• [EXERCISE DETAILS]:
Would it be possible to quote, exactly and in full, the lines from the one with "Can you spot the person's right forearm?" through the end of the entries below?

• [SOURCE INFORMATION]:
=== Section Start ===
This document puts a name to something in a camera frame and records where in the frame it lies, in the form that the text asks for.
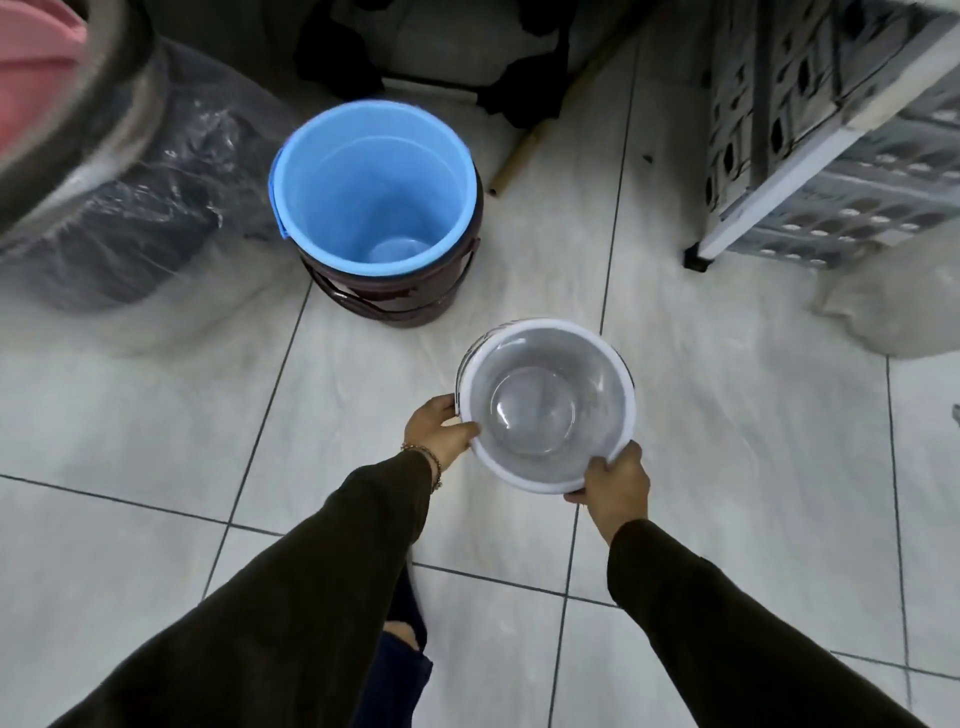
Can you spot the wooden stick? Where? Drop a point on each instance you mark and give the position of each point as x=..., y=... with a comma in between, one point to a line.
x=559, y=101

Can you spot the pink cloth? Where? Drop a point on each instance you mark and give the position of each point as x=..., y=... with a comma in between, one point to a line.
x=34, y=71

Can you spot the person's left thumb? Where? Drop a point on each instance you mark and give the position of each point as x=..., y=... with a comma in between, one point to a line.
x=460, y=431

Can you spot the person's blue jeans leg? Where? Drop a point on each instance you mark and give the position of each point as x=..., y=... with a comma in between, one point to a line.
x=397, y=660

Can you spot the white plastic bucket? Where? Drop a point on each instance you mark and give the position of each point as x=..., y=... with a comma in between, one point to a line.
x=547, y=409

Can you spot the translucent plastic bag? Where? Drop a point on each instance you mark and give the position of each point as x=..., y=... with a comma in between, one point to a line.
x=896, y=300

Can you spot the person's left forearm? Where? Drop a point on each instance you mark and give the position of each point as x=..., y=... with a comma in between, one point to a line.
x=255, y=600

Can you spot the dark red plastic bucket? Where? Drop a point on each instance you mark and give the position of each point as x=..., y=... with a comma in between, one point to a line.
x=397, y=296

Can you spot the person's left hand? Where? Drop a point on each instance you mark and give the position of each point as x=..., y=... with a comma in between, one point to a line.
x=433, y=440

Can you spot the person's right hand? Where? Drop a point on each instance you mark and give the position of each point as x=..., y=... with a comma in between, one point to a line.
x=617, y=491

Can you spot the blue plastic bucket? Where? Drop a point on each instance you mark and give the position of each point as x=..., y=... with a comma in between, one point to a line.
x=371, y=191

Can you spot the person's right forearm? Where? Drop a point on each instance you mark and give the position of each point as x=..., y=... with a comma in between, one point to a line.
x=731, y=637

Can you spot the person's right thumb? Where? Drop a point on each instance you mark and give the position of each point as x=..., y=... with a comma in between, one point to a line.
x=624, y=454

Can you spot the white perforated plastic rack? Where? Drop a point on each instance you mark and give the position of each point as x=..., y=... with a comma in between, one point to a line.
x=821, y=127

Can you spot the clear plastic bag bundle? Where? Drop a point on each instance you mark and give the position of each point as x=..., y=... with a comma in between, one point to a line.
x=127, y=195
=== Section End ===
• [SOLUTION TO THIS TASK]:
Can you spot the person's right forearm? Where? Drop a point on each instance you mark and give the position of each point as x=..., y=... with a comma in between, one point to a line.
x=731, y=637

Can you spot the person's right thumb? Where? Drop a point on each instance you mark and give the position of each point as x=..., y=... with a comma in between, one point to a line.
x=624, y=454

Can you spot the white perforated plastic rack? Where? Drop a point on each instance you mark and give the position of each point as x=..., y=... with a comma in between, one point to a line.
x=821, y=127

Can you spot the clear plastic bag bundle? Where? Drop a point on each instance you mark and give the position of each point as x=..., y=... with a comma in between, one point to a line.
x=127, y=195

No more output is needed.